WORK TASK:
Your answer must be every line of the data that holds the string "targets".
-- Opening Marker --
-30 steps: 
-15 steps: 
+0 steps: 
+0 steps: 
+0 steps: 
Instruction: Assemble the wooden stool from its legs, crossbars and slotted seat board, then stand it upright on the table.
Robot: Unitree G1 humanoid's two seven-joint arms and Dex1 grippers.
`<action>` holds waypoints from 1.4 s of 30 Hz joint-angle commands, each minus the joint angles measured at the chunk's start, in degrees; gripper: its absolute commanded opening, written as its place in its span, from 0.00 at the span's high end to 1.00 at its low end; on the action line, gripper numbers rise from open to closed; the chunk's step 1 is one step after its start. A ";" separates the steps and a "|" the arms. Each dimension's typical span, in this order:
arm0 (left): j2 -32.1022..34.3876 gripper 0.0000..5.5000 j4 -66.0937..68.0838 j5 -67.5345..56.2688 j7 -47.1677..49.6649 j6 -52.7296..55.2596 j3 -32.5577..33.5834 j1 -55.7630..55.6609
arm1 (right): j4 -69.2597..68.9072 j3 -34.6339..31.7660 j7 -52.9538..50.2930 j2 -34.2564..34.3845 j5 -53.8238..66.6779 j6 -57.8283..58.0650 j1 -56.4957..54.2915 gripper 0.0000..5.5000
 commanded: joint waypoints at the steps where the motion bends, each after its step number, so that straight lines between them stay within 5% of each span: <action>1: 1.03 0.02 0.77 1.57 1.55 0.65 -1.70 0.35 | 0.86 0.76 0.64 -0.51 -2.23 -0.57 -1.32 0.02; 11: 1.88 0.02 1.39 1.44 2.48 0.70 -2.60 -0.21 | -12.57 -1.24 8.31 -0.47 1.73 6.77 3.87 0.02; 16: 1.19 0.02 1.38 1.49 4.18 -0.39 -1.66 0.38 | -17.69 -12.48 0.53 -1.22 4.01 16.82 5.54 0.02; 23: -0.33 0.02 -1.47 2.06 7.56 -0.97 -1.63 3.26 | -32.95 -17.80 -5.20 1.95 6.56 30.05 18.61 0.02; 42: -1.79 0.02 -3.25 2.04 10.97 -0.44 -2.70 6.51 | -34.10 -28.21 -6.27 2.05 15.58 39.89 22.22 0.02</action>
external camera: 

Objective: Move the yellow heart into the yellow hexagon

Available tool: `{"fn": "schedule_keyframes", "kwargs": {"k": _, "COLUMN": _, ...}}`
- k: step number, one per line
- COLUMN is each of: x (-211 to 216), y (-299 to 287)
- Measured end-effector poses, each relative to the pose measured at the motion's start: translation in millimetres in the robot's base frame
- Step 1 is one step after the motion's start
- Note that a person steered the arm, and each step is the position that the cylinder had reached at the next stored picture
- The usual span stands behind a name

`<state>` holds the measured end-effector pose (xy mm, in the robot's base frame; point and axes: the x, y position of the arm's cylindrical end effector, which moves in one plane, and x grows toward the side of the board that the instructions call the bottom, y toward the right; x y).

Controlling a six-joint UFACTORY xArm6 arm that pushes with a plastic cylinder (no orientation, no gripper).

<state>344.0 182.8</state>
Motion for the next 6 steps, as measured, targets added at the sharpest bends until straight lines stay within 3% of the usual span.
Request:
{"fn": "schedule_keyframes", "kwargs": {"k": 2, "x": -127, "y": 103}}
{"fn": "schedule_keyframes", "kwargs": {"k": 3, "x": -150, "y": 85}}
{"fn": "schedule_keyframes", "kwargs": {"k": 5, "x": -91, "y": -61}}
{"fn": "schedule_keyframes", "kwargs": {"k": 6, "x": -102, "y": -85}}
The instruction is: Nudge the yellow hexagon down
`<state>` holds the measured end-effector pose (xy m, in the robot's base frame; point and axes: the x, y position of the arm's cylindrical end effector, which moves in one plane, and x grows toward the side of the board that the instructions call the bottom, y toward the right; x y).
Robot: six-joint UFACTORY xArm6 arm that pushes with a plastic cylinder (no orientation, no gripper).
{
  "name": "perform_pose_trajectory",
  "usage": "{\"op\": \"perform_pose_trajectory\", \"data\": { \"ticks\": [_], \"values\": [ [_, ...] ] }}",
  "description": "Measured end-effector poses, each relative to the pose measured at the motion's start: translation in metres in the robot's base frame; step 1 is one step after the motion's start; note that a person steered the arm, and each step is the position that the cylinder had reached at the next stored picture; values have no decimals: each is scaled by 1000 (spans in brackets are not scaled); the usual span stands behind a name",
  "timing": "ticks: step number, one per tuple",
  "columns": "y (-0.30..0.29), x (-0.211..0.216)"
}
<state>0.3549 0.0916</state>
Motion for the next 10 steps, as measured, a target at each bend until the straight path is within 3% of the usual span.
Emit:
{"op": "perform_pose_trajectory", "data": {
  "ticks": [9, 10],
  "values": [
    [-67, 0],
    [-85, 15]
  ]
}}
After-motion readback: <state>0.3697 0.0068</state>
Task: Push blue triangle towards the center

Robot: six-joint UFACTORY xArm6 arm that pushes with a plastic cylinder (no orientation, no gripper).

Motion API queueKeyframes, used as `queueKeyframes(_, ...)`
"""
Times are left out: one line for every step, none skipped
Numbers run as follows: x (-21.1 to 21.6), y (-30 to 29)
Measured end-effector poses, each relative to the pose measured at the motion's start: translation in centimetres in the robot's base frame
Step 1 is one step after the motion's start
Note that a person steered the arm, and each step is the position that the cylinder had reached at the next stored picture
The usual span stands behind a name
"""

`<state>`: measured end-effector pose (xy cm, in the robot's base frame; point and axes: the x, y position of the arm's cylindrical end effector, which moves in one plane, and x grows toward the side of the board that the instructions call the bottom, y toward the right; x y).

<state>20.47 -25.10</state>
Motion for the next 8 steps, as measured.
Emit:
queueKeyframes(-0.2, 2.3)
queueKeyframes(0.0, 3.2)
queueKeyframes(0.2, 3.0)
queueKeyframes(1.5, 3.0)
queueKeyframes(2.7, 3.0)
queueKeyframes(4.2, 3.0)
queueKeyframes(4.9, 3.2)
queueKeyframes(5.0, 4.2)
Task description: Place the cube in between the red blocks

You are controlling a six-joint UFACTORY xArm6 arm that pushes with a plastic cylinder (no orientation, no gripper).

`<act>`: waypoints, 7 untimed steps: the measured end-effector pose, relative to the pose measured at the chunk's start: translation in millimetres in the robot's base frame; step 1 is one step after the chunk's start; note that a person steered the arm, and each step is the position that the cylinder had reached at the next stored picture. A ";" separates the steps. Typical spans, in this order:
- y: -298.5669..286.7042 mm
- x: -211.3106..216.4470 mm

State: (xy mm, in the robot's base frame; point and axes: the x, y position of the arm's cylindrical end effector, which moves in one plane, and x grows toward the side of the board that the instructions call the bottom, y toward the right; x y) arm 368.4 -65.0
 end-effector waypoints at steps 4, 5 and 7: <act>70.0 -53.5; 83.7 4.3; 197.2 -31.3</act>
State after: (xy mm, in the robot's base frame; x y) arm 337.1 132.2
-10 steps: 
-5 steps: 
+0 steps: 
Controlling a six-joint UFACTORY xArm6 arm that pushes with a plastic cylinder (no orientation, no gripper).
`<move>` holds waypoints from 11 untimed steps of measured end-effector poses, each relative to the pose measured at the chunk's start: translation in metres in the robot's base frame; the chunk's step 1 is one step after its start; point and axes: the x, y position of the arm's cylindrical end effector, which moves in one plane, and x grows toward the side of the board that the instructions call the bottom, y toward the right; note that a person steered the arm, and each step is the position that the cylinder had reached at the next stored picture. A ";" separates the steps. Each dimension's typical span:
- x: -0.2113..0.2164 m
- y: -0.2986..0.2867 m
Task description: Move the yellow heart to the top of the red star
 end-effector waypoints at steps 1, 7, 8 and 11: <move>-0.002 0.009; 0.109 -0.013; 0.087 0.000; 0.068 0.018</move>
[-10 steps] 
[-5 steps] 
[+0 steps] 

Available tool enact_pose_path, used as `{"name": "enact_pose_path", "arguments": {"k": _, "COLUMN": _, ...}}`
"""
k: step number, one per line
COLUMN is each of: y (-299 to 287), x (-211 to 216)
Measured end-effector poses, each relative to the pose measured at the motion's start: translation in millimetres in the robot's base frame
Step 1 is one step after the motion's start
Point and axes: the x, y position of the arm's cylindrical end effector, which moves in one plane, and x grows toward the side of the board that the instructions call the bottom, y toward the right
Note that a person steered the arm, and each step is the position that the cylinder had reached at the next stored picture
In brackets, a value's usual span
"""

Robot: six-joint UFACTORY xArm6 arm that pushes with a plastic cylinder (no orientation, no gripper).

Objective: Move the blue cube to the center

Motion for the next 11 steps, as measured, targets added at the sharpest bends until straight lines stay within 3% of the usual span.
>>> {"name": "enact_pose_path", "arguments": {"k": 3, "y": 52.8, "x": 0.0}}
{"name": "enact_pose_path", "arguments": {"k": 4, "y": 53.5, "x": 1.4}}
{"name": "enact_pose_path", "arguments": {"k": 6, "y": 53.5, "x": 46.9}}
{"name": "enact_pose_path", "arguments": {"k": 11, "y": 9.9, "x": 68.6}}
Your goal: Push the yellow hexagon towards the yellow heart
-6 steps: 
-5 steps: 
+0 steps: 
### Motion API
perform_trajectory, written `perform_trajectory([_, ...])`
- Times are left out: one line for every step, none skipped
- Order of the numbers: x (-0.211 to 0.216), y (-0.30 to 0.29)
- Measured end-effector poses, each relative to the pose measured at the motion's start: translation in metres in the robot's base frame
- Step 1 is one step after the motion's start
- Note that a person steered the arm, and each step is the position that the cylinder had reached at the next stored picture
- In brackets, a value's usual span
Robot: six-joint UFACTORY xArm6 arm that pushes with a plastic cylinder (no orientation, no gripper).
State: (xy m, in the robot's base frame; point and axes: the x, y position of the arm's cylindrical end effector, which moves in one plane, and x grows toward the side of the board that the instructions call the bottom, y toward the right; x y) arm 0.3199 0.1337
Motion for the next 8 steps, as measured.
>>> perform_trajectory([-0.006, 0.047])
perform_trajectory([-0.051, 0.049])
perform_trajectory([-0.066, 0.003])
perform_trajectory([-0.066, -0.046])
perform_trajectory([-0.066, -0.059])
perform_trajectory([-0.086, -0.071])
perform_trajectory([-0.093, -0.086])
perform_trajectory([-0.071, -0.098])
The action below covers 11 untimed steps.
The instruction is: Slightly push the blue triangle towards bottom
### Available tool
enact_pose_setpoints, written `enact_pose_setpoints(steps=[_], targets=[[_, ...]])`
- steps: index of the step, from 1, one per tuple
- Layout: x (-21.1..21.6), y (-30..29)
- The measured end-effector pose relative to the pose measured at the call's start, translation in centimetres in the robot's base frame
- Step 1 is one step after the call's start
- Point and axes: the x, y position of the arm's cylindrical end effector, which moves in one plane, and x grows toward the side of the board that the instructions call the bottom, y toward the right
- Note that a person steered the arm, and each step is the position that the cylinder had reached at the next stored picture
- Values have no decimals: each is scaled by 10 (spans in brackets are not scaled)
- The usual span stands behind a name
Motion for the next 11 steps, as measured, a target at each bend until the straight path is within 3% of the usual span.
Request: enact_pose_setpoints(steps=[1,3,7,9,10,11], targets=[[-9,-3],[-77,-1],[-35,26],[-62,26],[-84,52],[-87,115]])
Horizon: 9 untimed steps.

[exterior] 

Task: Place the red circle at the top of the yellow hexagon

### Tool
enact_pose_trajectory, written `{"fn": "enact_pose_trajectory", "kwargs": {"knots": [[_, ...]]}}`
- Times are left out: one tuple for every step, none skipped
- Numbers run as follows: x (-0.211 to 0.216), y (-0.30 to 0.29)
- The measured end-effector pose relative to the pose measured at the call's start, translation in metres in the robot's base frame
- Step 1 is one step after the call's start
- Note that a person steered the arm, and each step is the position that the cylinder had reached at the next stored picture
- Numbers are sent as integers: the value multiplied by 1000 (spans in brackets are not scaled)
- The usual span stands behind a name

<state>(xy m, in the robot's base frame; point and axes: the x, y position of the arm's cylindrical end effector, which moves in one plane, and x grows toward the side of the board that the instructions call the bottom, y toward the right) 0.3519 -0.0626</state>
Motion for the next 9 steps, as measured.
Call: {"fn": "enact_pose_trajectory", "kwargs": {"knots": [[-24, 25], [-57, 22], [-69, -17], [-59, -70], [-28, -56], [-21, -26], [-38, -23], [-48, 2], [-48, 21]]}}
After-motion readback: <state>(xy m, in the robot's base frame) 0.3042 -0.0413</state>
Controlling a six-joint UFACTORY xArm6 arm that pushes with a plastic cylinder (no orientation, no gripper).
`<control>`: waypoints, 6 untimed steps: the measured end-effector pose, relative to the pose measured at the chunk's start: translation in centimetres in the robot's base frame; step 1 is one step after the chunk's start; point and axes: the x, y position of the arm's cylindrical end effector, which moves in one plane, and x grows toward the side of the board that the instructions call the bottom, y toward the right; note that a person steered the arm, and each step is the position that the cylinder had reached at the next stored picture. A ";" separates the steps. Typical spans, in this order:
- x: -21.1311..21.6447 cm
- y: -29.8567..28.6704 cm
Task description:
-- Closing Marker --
YOUR RESPONSE:
Motion for the next 6 steps, as measured, targets added at the sharpest bends until straight lines stay within 3% of the usual span.
Motion for the next 11 steps, as measured, targets added at the sharpest bends until straight lines stay within 3% of the usual span.
enact_pose_setpoints, written `enact_pose_setpoints(steps=[_], targets=[[_, ...]])`
Request: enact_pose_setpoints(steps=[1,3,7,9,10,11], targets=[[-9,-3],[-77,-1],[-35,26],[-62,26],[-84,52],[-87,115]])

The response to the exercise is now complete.